# Do you use MDF in paint grade work?



## Loren (May 30, 2008)

MDF has many good qualities, but it seems to me a lot 
of work to paint it well, with all the sanding to get good
adhesion and filling of profiled edges.

I know some cabinetmakers love to make paint grade
panels and cases from MDF but I just don't see the 
benefit when the labor of a nice paint job is figured
into the cost of doing the job.

Maybe I'm off base. I've done some jobs in MDF that
were faux finished by painters and at the end of the
day I didn't think it looked all that great in relation to
the amount of labor the finisher had to do.

What's your point of view?


----------



## Doss (Mar 14, 2012)

Personally, I like using it. I spray finishes on (even with a rattlecan) and it looks great. I will say that it does seem to soak up a lot of paint at first. I make sure it has a thick coat of primer on it since that usually doesn't soak in as much. On the edges, I usually attach wood caps (face frames or similar) since they are more durable and don't soak up as much paint. I swear the edges of MDF are like a sponge.

I think some people like myself use it because you can get a nice lacquer or smooth finish on it with relatively little work. Some woods show their grain no matter what when you paint them (unless you put sometimes 10 or more coats on it).


----------



## NiteWalker (May 7, 2011)

I like MDF for things like drill press tables or router tables, where flatness is important. Formica laminate on both sides makes for a very nice surface.

For paint grade projects I like poplar if they won't be handled, soft maple if they will.


----------



## canadianchips (Mar 12, 2010)

I avoid MDF as much as I can.
Cons:
I HATE working with all that dust glued together.
Hard on saw blades.
Heavy as "H" 
Special screws need to make it work .
I Intentially put a higher number on a bid if I have to use it !
Pros:
I do see a CNC router shop using it, it is probably the same stability throughout the entire sheet.(No voids)
Cost ?


----------



## Loren (May 30, 2008)

We all know MDF is cheaper than cabinet ply per square foot
due to lack of grain direction alone.

Cost is different from price.

By cost I mean the cost of dealing with the finishing schedule
which in my opinion is a PITA compared to ply and solid woods
in paint grade work. Obviously it's the right material for some
appearances, but I will not pretend a spray painted finish looks
good if it is less than perfect on MDF, which means time and
labor in prep… and then, the irony, the finish looks like what 
you get on the cheap cabs from Home Depot.


----------



## dbray45 (Oct 19, 2010)

I don't use MDF except for jigs, I have used hard board.


----------



## Loren (May 30, 2008)

Do you have a spray booth Jonathon?


----------



## blackcherry (Dec 7, 2007)

Not a big fan of MDF and will avoid at all cost, it dusty , heavy and hard on blades.


----------



## knotscott (Feb 27, 2009)

Several years ago I built a fairly large pair of speakers from MDF with the intention of retailing them at high end audio stores. I wanted a combination of visible painted surface and wood, and quickly discovered that the exotic wood look I wanted was extremely expensive. There was a local artisan who was willing to give MDF a painted "wood look" that I actually liked quite a bit….it was reasonably affordable, consistent, and "greener" than using real exotic wood or veneer. I think the paint job came out great and has up beautifully over the years.


----------



## Doss (Mar 14, 2012)

I must paint different than some of you guys because I have no problems getting a smooth finish.

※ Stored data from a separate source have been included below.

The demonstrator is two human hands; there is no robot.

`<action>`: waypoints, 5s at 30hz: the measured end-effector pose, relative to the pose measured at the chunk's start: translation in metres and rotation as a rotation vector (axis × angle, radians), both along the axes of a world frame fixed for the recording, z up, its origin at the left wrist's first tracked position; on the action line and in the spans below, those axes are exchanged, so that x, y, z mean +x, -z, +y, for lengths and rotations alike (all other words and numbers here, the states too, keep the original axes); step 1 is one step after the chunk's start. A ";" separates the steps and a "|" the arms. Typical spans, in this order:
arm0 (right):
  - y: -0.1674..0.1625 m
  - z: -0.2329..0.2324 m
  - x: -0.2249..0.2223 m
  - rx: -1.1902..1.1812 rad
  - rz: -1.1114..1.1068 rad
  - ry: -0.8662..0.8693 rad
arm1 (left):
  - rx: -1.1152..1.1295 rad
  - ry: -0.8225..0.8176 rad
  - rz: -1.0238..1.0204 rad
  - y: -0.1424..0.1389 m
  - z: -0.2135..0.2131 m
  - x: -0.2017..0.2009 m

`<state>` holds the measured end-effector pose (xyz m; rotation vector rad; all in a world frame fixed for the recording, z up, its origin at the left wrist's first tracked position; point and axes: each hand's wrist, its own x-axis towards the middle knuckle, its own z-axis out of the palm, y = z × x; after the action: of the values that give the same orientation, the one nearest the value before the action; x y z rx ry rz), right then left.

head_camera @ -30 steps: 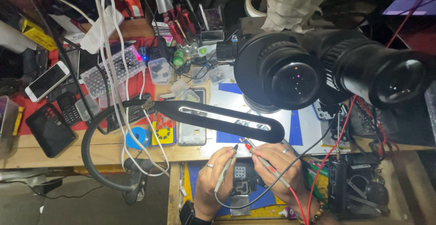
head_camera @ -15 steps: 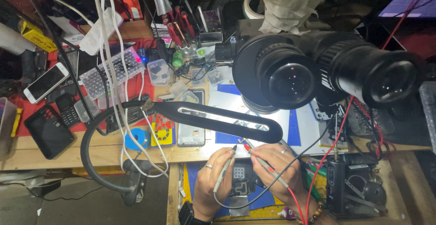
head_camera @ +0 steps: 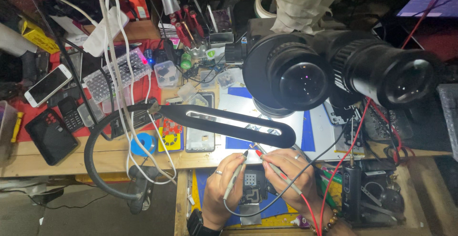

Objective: The person holds a disassembled smartphone and uses multimeter probes to test points on the internal circuit board. The camera moves erratically at the start before stabilizing on the workbench where the testing continues.

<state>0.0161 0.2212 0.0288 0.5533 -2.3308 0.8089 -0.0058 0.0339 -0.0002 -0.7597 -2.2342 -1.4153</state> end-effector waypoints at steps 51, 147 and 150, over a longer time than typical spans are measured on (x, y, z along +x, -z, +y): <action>0.001 0.001 0.000 -0.025 -0.028 0.019 | 0.016 0.005 -0.018 0.002 0.000 0.000; 0.000 -0.003 0.001 -0.070 -0.070 0.025 | 0.001 0.007 -0.017 -0.003 -0.004 0.001; 0.000 -0.003 0.001 -0.050 -0.059 0.019 | -0.002 0.010 -0.036 -0.003 -0.004 0.001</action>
<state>0.0169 0.2180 0.0290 0.4916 -2.3587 0.8837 -0.0049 0.0300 0.0026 -0.7528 -2.2622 -1.4434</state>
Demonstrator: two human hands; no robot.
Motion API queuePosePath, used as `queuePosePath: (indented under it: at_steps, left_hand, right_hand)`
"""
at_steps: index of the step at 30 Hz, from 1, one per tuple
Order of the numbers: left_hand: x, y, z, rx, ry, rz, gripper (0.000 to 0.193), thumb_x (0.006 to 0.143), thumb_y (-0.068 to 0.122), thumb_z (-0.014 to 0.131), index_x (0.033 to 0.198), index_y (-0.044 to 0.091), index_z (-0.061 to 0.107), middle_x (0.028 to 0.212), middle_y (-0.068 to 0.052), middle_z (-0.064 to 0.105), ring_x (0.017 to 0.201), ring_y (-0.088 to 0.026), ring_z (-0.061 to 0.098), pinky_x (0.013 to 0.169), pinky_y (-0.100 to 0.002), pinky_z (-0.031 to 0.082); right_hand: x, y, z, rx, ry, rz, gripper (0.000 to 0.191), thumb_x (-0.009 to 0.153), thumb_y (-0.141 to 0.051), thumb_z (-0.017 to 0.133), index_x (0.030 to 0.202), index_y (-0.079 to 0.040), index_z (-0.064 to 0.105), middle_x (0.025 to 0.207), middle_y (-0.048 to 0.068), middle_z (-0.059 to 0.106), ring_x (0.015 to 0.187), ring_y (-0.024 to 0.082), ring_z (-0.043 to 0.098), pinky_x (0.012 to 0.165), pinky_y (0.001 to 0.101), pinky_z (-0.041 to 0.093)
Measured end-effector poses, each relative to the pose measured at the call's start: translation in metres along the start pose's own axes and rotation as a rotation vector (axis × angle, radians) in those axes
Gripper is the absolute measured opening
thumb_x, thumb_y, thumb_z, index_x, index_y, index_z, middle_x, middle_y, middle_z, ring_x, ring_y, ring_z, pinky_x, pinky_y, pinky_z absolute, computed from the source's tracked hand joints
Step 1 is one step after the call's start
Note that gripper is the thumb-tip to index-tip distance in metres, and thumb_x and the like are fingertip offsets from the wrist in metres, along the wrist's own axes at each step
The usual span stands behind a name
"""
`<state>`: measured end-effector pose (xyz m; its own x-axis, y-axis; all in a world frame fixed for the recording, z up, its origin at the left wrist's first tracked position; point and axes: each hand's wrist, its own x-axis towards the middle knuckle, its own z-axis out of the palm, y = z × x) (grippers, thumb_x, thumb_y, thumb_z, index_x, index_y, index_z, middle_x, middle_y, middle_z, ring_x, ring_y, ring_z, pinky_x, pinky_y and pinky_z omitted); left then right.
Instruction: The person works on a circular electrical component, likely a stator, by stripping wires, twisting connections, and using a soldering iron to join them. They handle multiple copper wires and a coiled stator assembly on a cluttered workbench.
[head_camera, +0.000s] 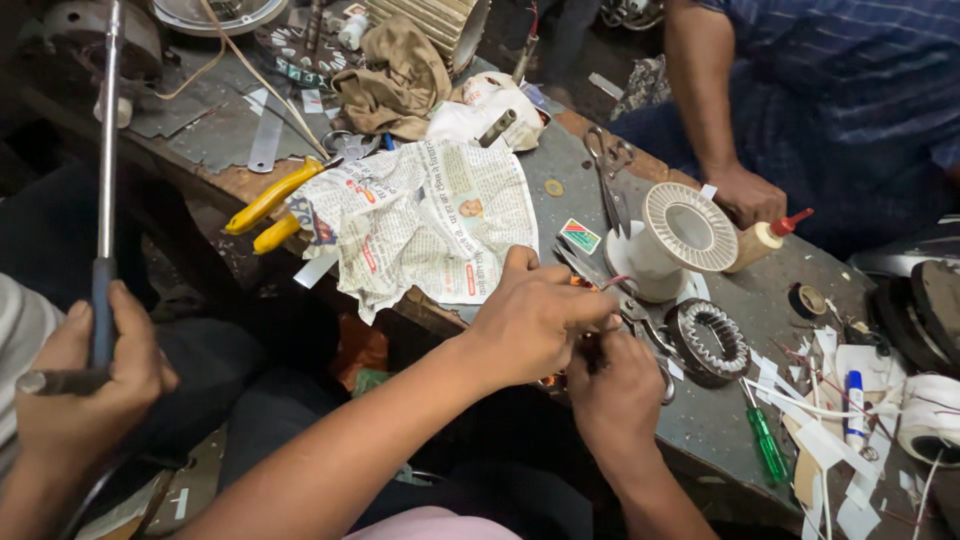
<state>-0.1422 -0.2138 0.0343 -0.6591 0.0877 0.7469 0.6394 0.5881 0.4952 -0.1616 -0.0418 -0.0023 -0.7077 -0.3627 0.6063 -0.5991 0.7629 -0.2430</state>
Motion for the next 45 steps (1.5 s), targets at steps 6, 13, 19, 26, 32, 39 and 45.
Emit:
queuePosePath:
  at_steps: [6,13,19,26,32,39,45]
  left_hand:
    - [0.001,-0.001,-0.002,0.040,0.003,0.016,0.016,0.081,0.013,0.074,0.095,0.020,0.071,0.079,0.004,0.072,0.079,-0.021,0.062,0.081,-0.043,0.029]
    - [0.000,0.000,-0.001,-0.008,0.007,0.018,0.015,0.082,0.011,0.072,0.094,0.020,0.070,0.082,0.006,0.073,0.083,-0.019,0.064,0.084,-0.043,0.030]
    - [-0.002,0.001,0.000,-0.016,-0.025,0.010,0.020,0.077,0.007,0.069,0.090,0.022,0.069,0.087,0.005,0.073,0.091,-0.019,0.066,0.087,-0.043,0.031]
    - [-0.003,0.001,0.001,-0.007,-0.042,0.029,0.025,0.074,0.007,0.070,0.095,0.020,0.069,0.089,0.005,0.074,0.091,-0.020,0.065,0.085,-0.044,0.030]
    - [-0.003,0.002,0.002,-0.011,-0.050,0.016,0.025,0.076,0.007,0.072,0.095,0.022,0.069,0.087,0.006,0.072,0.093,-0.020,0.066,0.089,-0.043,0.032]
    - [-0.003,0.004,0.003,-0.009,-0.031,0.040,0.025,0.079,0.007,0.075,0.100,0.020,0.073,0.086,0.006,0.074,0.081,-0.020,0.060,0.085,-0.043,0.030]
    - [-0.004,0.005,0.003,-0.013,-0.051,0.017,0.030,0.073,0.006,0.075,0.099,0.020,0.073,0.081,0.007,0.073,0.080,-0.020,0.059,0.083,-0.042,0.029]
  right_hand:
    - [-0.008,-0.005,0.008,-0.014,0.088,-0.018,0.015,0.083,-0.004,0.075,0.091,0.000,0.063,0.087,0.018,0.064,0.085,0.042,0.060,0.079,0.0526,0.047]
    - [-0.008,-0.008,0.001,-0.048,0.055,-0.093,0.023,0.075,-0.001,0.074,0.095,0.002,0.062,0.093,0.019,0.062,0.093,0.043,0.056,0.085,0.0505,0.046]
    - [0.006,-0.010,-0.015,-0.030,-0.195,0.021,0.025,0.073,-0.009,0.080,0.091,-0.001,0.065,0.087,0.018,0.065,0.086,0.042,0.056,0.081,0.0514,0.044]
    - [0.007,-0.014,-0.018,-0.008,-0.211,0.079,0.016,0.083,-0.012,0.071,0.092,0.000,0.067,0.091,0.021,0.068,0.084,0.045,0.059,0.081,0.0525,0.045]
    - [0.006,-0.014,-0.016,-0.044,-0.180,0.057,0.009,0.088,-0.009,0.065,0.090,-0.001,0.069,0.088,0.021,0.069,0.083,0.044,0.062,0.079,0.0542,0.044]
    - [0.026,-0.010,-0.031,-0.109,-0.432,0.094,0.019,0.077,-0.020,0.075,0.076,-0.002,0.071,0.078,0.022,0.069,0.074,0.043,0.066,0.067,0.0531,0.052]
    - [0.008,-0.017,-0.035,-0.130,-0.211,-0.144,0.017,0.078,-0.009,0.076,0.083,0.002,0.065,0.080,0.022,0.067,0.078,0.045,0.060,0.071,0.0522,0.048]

It does create a lot of dust (and the dust definitely is worse to breathe in). It does make things really heavy.

Also, I don't use it for anything that is going to see a lot of movement, have long spans, or require the strength of the material to factor heavily into the strength of the joint (or fastener grip).


----------



## Loren (May 30, 2008)

Is it still easy for you to spray MDF with pre-cat in your present shop?

If there's something I'm missing that would make better finishes
available to me at higher speeds without dedicating a lot of 
square footage to finishing I'm all ears.


----------



## thehammer (Jan 31, 2009)

I Love MDF for what I do with it. I have no problems getting any finish I want. I use the ultralite because the regular stuff is too heavy. As far as being hard on blades, that's about as untrue as saying easy off oven cleaner to clean your saw blades is hard on the blades. There are alot of exotic woods that have negative aspects to using them but we put up with it because, well, it's exotic. When I use to work in a shop and we did alot of veneering, MDF was the material of choice for a reason. You can't beat it's stability.

Loren, what shop did you work at in Los Angeles? I worked at about 6 over the span of about 20 years or so.

John


----------



## Loren (May 30, 2008)

I'm self-taught and always run my own jobs and owned
my own equipment, John.


----------



## BelleCityWW (May 28, 2007)

I made this Colonial Style Pulpit out of 3/4" MDF (Painted) and Oak. As others have mentioned IT IS HEAVY!




























John


----------



## rrdesigns (Sep 4, 2009)

Not a fan of MDF. In fact, I hate it. If I need paint grade, I reach for the poplar. Or if it is for a cabinet back, for instance, hardboard.


----------



## WoodSpanker (Feb 10, 2009)

I know I am a little late, but here is my 2 cents…. I will use it only with the client's say so. If the client doesn't care, then I go to town with it. But many clients, particularly the ones who have a bunch of $$$ want all hard wood, all the time. So I leave it up to the buyer.


----------



## renners (Apr 9, 2010)

I have seen jobs made of mdf that were ruined by the painters not treating the cut ends and profiles properly. I've also had my share of finishing difficulties using wb paints, even though specifically formulated for mdf (grain flecks raising). 
I still prefer to use mdf in painted jobs where the stability and cost make it an ideal choice. I have recently started to seal with Zinsser sealer/primer which takes care of the fleck raising problem.


----------



## Doss (Mar 14, 2012)

I guess it matters how you apply it as well. I use spray and hit it with a primer first. I treat it like painting a car, several really light passes. That keeps a lot of the issues at bay.

I think it really depends on the person's budget in the end. I know poplar isn't that much more per unit, but if you're building something big, that little extra adds up.


----------